The task:
For the records below, work out the number of lines holding "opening" and reply with only that.

Source records below:

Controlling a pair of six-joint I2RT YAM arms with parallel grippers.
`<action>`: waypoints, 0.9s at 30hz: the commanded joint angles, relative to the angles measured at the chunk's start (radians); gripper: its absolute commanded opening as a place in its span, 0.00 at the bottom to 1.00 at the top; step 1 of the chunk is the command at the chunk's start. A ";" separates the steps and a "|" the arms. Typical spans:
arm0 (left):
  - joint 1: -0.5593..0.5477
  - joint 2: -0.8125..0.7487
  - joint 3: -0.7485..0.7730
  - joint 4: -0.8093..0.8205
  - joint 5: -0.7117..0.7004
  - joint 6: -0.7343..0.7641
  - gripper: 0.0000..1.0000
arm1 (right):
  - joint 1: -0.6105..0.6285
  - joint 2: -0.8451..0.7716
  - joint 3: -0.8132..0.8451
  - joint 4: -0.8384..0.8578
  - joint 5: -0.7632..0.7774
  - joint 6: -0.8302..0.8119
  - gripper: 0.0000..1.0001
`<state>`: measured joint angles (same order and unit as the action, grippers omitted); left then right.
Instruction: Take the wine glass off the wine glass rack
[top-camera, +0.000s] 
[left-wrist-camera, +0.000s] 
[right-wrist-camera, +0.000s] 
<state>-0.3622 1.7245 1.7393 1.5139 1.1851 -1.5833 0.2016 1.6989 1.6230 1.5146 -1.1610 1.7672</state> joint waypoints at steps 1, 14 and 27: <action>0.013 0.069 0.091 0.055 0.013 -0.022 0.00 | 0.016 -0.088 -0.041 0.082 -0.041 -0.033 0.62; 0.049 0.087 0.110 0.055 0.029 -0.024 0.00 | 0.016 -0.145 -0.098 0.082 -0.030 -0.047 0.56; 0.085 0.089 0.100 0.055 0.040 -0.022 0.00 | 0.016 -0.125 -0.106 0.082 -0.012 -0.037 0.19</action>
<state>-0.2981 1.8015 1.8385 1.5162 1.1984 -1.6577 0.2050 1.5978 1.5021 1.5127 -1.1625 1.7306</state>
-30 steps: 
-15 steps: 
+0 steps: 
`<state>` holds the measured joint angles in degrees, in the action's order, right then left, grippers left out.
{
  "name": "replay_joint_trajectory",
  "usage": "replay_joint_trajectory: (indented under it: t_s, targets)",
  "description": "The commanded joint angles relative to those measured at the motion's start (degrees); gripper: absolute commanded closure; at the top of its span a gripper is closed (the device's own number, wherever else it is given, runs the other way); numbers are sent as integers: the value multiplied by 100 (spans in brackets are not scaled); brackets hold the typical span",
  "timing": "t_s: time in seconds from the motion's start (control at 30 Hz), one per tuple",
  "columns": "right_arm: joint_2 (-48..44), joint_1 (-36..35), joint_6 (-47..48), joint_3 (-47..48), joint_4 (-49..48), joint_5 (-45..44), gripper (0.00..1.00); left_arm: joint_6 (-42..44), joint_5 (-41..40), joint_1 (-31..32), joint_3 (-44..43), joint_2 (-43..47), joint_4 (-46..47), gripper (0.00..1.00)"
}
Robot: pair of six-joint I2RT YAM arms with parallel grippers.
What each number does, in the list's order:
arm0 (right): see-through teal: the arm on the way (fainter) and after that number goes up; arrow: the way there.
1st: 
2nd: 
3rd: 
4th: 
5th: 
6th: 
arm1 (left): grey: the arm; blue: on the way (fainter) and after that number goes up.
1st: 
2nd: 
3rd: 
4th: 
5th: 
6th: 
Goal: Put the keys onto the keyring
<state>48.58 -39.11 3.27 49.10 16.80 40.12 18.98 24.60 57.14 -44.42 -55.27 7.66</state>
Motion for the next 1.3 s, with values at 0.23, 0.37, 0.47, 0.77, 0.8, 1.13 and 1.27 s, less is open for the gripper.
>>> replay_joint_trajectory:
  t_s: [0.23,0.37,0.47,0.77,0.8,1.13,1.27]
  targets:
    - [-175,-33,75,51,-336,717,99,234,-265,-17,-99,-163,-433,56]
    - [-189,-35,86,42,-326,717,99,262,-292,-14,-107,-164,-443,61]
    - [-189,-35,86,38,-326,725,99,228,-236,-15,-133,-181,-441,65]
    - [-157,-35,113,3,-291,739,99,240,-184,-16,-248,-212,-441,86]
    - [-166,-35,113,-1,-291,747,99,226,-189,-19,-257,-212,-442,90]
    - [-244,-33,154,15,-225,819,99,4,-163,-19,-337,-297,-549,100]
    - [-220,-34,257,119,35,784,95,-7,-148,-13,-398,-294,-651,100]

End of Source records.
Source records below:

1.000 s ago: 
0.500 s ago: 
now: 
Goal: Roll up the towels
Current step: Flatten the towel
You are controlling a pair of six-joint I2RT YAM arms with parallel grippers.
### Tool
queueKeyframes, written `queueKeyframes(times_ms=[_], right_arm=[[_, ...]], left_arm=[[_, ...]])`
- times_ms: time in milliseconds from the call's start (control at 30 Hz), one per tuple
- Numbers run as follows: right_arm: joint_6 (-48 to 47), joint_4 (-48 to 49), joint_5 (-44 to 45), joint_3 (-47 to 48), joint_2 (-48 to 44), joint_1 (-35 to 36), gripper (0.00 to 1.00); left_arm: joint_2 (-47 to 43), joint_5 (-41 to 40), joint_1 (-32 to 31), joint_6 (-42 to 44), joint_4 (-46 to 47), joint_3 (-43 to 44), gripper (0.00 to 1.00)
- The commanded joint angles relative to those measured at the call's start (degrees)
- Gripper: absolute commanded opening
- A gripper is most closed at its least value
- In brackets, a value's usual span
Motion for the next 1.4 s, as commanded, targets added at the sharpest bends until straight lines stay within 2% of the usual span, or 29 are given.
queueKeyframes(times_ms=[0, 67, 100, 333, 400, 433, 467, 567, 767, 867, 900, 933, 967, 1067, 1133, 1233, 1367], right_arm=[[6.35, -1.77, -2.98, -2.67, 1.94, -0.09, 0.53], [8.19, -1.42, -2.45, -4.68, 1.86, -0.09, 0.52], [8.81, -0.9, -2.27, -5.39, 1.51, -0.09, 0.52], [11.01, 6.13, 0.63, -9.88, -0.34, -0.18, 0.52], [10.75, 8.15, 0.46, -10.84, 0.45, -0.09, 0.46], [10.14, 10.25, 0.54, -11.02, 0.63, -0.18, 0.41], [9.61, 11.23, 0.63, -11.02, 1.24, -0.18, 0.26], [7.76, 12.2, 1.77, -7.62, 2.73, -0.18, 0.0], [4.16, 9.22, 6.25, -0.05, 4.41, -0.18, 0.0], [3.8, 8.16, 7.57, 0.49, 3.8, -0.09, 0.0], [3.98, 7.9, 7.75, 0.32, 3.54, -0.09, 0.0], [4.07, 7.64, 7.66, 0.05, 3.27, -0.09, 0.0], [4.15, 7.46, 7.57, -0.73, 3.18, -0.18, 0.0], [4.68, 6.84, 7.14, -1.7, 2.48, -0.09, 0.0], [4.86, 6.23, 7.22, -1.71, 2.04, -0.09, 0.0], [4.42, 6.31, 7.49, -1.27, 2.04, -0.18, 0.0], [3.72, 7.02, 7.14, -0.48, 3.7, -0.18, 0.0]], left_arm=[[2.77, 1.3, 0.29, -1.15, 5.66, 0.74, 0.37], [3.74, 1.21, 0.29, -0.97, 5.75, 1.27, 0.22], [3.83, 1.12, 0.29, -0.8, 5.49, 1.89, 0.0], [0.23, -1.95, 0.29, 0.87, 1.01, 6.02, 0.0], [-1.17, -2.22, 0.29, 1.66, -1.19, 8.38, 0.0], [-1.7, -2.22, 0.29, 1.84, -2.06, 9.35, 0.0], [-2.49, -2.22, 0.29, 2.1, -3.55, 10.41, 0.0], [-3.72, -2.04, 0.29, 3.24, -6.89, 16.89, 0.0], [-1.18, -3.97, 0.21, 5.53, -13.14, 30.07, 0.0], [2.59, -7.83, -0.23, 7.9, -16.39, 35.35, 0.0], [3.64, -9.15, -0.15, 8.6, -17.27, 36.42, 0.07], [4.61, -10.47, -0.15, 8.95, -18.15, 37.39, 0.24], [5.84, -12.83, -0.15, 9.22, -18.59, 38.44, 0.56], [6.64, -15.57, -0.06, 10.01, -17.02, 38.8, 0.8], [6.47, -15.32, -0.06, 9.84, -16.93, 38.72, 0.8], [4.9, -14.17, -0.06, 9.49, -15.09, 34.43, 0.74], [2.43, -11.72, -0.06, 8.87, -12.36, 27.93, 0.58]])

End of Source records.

Response below:
2